(Entries taken from a collection)
__________________________________________________

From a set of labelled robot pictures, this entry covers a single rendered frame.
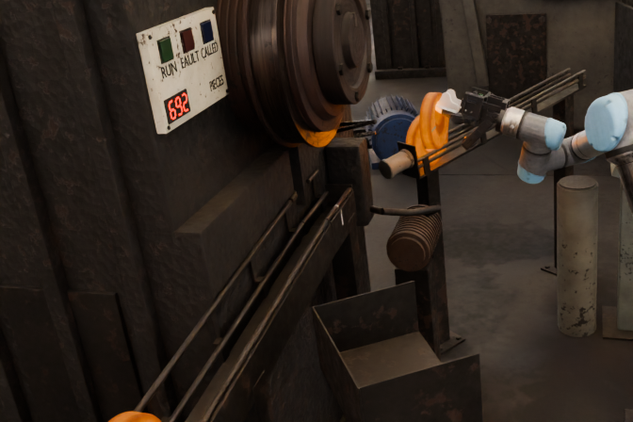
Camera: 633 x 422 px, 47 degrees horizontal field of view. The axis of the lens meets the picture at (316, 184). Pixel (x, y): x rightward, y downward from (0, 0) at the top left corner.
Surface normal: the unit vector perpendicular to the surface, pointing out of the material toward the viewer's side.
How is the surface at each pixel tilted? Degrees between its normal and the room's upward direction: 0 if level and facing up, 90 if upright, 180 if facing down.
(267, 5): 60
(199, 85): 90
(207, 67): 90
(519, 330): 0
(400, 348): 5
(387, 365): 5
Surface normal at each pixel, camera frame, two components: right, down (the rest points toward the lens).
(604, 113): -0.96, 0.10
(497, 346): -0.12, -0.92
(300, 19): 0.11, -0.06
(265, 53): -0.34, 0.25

__________________________________________________

■ **WHAT THE TASK ASKS**: Copy out the lines of the data where the word "toward" can be found.

■ **WRITTEN RESPONSE**:
Surface normal: the unit vector perpendicular to the surface, pointing out of the material toward the viewer's side.
Surface normal at each pixel, camera frame, two components: right, down (the rest points toward the lens).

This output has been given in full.